Brief
With 400 changes of direction per match, how do you strengthen your ankles? This is the subject of research by fitness trainers Tom Larrose (pictured) and Guillaume Billé / ©DR

This is a physical quality that is rarely emphasized, yet it is very important for players. French fitness coaches Tom Larrose (U17 Nationals FC Bourg-en-Bresse Péronnas 01) and Guillaume Billé (FC Villefranche Beaujolais Reserve in R1) have been working throughout the season on strengthening ankle mobility under the guidance of former Nice and Lyon athletic trainer Alexandre Dellal. With more than 400 changes of direction per match, this joint is overworked and therefore prone to injury for players. This is why the two specialists implemented a six-week protocol to strengthen and improve the mobility of the intrinsic and extrinsic muscles of the foot, based on three 15-minute sessions per week. The objective was to observe whether this work would strengthen their players' ankles and improve their cushioning and energy restoration (be more reactive on the ground). "It can be done as a routine lasting a few minutes, at the beginning or end of a session and with little equipment, in the form of circuit training.
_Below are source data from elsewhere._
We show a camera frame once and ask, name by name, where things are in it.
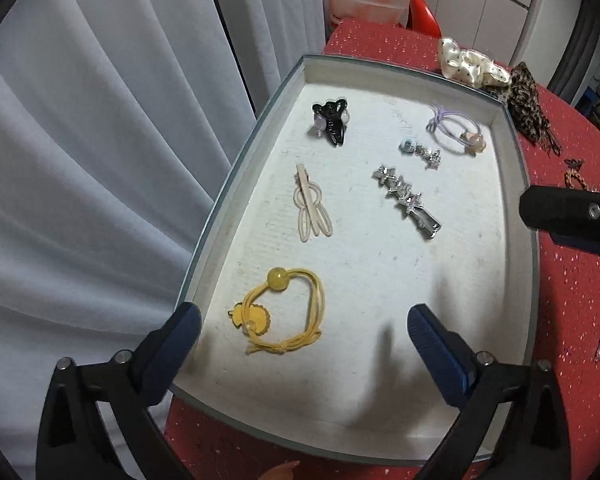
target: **brown scrunchie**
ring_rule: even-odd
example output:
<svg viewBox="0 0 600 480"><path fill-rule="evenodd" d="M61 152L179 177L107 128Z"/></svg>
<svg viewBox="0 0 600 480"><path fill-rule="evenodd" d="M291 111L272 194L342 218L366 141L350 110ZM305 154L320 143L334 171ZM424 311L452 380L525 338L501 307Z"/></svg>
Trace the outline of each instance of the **brown scrunchie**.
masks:
<svg viewBox="0 0 600 480"><path fill-rule="evenodd" d="M560 155L560 144L551 131L549 119L540 107L536 82L524 61L511 71L509 87L487 86L484 90L507 103L516 128L534 146L539 144L542 149L552 150Z"/></svg>

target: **yellow bead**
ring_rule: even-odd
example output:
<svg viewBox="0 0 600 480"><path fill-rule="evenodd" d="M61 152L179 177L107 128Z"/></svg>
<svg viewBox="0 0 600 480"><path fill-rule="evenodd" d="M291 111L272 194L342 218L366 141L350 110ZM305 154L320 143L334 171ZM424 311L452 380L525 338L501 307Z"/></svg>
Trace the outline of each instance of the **yellow bead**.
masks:
<svg viewBox="0 0 600 480"><path fill-rule="evenodd" d="M267 274L267 285L272 290L285 290L289 286L289 273L282 267L274 267Z"/></svg>

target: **yellow hair tie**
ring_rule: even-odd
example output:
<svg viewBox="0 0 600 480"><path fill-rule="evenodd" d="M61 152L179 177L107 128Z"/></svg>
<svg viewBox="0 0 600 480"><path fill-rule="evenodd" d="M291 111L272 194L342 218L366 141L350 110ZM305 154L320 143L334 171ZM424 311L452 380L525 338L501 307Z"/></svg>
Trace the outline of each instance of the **yellow hair tie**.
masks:
<svg viewBox="0 0 600 480"><path fill-rule="evenodd" d="M306 329L304 332L299 333L298 335L289 339L285 339L280 343L267 343L259 337L259 335L261 335L263 332L259 326L259 323L256 323L259 321L259 319L256 320L253 316L255 314L261 315L259 309L257 309L257 307L260 306L254 305L253 301L255 301L263 292L268 289L282 292L289 286L289 281L291 278L295 276L304 276L311 281L309 320L306 324ZM238 307L240 309L239 320L242 323L242 330L249 337L249 342L251 343L251 346L247 348L247 354L259 352L260 350L271 352L273 354L283 354L285 352L291 352L293 350L298 350L303 346L310 345L320 337L321 332L318 330L318 328L320 327L320 323L322 322L322 318L324 316L324 289L322 288L322 282L320 281L320 278L318 278L314 272L311 272L308 269L285 270L281 267L274 267L267 274L267 282L263 283L262 285L258 285L247 292L247 295L242 300L242 303L236 305L234 312L238 309ZM234 319L234 322L236 322L237 317L232 315L232 318Z"/></svg>

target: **wall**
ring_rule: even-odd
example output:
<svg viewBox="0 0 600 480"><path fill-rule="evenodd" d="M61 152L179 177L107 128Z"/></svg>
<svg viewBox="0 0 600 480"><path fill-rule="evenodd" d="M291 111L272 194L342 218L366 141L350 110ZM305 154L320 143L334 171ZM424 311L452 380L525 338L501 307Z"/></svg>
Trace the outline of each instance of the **wall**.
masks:
<svg viewBox="0 0 600 480"><path fill-rule="evenodd" d="M581 0L539 0L528 43L514 55L525 61L535 80L548 85L560 63L578 17Z"/></svg>

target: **red table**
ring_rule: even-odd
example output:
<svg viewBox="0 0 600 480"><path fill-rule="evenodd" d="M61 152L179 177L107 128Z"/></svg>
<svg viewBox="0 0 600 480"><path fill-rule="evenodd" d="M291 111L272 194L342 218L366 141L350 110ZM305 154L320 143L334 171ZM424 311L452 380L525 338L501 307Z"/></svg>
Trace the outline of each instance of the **red table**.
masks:
<svg viewBox="0 0 600 480"><path fill-rule="evenodd" d="M364 57L435 71L437 40L375 23L347 20L325 54ZM564 186L565 158L583 158L581 174L600 191L600 132L573 108L539 87L540 103L562 145L560 157L519 136L532 184ZM556 246L540 235L540 300L534 357L549 359L562 390L571 438L574 480L600 461L600 258ZM240 433L173 399L166 436L199 480L256 479L267 469L299 460L298 480L408 480L416 468L345 464L282 449Z"/></svg>

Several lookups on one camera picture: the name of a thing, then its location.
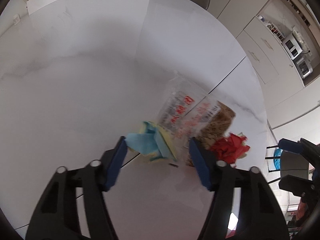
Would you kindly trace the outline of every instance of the drawer handle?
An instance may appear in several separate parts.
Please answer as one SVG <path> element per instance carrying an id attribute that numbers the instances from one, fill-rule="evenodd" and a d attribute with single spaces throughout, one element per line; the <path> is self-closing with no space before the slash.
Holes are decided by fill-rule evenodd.
<path id="1" fill-rule="evenodd" d="M 269 49 L 272 49 L 272 50 L 273 50 L 273 48 L 271 47 L 271 45 L 269 44 L 269 42 L 267 42 L 267 40 L 263 40 L 263 41 L 264 41 L 264 43 L 268 46 Z"/>
<path id="2" fill-rule="evenodd" d="M 249 51 L 249 52 L 251 53 L 252 57 L 253 57 L 256 61 L 260 62 L 260 60 L 257 58 L 257 56 L 256 56 L 253 52 L 251 52 L 251 51 Z"/>

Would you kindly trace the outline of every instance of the silver appliance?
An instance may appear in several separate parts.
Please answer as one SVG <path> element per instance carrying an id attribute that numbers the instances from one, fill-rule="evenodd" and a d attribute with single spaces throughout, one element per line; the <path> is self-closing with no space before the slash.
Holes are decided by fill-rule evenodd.
<path id="1" fill-rule="evenodd" d="M 306 78 L 313 71 L 310 60 L 308 60 L 307 57 L 304 55 L 301 55 L 301 57 L 297 59 L 294 63 L 299 71 L 301 78 Z"/>
<path id="2" fill-rule="evenodd" d="M 290 33 L 283 41 L 282 45 L 284 46 L 285 50 L 288 52 L 291 59 L 295 59 L 300 53 L 302 53 L 302 48 L 300 47 L 299 42 Z"/>

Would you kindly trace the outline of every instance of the metal bolt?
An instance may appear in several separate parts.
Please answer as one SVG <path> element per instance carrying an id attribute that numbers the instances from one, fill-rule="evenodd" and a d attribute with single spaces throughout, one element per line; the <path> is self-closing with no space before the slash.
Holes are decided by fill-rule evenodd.
<path id="1" fill-rule="evenodd" d="M 250 171 L 255 173 L 255 174 L 260 173 L 260 169 L 258 167 L 255 167 L 255 166 L 251 167 Z"/>
<path id="2" fill-rule="evenodd" d="M 100 164 L 101 164 L 101 161 L 99 161 L 99 160 L 94 160 L 94 161 L 90 162 L 91 167 L 98 167 Z"/>
<path id="3" fill-rule="evenodd" d="M 217 161 L 217 165 L 219 167 L 225 167 L 225 166 L 227 166 L 227 163 L 225 161 Z"/>
<path id="4" fill-rule="evenodd" d="M 57 168 L 57 173 L 64 173 L 67 170 L 67 168 L 65 166 L 61 166 L 59 168 Z"/>

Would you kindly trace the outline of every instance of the red crumpled paper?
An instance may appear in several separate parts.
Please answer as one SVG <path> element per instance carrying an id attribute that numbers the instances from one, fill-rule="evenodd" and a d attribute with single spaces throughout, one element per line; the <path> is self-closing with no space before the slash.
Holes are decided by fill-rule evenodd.
<path id="1" fill-rule="evenodd" d="M 243 143 L 245 140 L 247 140 L 246 136 L 237 136 L 230 133 L 228 138 L 223 137 L 217 140 L 210 147 L 210 150 L 215 153 L 218 160 L 233 164 L 239 157 L 249 151 L 250 146 Z"/>

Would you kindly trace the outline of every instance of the round table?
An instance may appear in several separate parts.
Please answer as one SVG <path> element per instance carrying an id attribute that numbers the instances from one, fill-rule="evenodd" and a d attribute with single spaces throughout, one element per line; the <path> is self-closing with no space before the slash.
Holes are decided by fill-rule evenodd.
<path id="1" fill-rule="evenodd" d="M 14 228 L 28 224 L 57 167 L 83 167 L 154 120 L 176 71 L 236 112 L 228 131 L 251 147 L 237 167 L 263 164 L 256 73 L 229 31 L 189 0 L 57 0 L 0 37 L 0 66 L 0 207 Z M 139 155 L 105 200 L 120 239 L 193 240 L 212 193 L 194 168 Z M 238 205 L 236 193 L 236 215 Z"/>

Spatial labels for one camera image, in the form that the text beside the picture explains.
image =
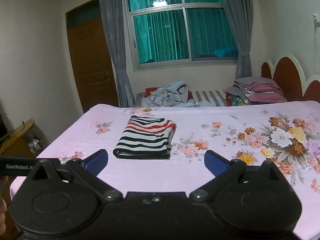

This micro-dosing exercise is easy to implement and uses little energy." Although the improvements were not statistically significant, the two men noted encouraging developments: "With use over a full season, and with a more specific exercise base, we would certainly have a greater impact on both performance (start, change of direction, deceleration, single-leg vertical explosiveness, etc.) and prevention." The three specialists therefore strongly encourage their colleagues to integrate ankle strengthening exercises from the pre-season.